- The problem:
The expected output is the data below, character for character, without its pictures.
START Recorded information
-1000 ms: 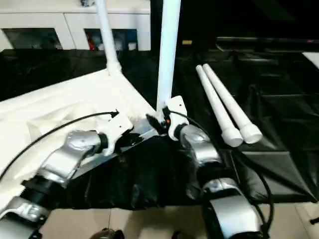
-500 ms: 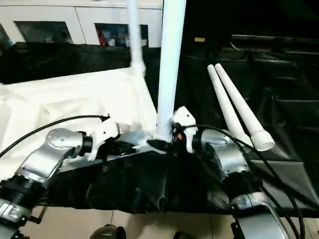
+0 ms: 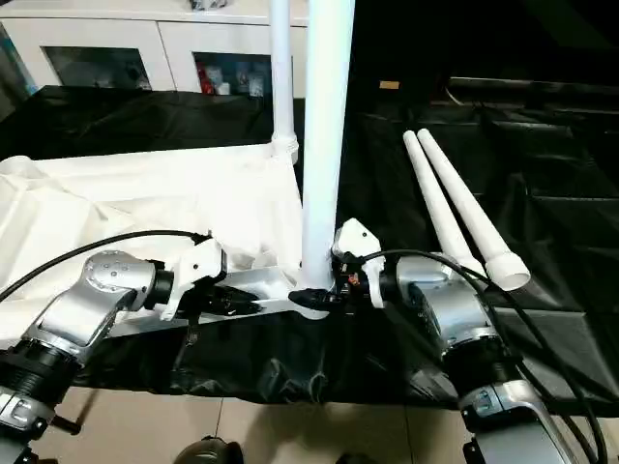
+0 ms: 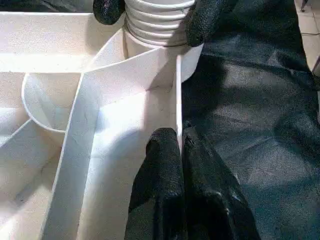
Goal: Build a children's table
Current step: Rotate leg to tighten
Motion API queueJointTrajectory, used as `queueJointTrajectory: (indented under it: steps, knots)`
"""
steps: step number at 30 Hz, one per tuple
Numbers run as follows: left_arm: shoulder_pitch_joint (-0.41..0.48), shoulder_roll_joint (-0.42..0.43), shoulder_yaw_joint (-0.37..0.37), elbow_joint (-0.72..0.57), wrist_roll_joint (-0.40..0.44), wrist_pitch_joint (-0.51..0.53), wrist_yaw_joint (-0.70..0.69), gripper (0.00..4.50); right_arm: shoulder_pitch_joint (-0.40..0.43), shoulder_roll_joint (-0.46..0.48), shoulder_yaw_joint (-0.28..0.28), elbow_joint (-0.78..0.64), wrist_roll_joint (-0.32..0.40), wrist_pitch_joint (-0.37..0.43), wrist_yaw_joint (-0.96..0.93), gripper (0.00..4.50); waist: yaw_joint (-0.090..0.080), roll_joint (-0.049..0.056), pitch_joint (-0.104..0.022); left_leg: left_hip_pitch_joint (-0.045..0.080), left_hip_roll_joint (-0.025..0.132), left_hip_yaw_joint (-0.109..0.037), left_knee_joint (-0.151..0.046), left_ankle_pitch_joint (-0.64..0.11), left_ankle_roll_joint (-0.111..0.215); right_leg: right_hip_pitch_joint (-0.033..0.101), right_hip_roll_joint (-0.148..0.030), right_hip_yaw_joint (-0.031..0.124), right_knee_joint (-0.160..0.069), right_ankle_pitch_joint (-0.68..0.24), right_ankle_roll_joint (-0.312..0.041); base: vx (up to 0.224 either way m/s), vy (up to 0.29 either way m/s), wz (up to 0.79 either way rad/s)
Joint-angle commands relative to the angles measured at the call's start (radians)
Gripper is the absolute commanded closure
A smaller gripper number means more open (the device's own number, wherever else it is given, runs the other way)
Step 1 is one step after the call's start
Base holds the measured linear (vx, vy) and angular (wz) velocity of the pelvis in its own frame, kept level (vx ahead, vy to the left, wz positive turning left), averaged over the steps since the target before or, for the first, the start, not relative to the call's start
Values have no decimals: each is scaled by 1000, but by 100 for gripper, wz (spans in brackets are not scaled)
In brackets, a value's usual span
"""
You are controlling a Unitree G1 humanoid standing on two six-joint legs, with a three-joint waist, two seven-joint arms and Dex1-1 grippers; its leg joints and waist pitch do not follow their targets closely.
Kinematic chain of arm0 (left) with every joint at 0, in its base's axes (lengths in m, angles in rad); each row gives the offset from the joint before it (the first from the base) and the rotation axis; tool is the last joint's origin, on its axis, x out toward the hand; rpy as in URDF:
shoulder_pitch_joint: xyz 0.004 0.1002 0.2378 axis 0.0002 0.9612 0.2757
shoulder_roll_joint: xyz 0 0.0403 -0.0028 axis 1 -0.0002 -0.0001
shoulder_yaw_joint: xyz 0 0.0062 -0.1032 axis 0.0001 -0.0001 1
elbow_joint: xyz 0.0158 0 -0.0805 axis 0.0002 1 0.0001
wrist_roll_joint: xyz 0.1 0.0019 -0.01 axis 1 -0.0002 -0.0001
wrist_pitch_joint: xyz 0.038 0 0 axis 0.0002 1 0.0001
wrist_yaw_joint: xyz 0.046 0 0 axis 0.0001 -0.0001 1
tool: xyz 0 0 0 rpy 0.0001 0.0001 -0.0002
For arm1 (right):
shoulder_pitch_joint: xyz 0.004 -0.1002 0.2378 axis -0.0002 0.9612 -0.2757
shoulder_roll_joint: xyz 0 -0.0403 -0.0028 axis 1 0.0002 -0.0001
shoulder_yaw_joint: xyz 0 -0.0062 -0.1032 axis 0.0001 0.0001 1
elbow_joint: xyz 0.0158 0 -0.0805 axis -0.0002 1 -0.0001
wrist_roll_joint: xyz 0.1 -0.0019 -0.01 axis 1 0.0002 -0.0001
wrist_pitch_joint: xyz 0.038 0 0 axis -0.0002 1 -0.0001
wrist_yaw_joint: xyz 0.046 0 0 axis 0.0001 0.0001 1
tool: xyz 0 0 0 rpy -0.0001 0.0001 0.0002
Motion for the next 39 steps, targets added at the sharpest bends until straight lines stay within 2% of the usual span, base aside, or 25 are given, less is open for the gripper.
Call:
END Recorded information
- Response to the task:
-1000 ms: 
-500 ms: 
+0 ms: 
+0 ms: 
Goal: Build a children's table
Current step: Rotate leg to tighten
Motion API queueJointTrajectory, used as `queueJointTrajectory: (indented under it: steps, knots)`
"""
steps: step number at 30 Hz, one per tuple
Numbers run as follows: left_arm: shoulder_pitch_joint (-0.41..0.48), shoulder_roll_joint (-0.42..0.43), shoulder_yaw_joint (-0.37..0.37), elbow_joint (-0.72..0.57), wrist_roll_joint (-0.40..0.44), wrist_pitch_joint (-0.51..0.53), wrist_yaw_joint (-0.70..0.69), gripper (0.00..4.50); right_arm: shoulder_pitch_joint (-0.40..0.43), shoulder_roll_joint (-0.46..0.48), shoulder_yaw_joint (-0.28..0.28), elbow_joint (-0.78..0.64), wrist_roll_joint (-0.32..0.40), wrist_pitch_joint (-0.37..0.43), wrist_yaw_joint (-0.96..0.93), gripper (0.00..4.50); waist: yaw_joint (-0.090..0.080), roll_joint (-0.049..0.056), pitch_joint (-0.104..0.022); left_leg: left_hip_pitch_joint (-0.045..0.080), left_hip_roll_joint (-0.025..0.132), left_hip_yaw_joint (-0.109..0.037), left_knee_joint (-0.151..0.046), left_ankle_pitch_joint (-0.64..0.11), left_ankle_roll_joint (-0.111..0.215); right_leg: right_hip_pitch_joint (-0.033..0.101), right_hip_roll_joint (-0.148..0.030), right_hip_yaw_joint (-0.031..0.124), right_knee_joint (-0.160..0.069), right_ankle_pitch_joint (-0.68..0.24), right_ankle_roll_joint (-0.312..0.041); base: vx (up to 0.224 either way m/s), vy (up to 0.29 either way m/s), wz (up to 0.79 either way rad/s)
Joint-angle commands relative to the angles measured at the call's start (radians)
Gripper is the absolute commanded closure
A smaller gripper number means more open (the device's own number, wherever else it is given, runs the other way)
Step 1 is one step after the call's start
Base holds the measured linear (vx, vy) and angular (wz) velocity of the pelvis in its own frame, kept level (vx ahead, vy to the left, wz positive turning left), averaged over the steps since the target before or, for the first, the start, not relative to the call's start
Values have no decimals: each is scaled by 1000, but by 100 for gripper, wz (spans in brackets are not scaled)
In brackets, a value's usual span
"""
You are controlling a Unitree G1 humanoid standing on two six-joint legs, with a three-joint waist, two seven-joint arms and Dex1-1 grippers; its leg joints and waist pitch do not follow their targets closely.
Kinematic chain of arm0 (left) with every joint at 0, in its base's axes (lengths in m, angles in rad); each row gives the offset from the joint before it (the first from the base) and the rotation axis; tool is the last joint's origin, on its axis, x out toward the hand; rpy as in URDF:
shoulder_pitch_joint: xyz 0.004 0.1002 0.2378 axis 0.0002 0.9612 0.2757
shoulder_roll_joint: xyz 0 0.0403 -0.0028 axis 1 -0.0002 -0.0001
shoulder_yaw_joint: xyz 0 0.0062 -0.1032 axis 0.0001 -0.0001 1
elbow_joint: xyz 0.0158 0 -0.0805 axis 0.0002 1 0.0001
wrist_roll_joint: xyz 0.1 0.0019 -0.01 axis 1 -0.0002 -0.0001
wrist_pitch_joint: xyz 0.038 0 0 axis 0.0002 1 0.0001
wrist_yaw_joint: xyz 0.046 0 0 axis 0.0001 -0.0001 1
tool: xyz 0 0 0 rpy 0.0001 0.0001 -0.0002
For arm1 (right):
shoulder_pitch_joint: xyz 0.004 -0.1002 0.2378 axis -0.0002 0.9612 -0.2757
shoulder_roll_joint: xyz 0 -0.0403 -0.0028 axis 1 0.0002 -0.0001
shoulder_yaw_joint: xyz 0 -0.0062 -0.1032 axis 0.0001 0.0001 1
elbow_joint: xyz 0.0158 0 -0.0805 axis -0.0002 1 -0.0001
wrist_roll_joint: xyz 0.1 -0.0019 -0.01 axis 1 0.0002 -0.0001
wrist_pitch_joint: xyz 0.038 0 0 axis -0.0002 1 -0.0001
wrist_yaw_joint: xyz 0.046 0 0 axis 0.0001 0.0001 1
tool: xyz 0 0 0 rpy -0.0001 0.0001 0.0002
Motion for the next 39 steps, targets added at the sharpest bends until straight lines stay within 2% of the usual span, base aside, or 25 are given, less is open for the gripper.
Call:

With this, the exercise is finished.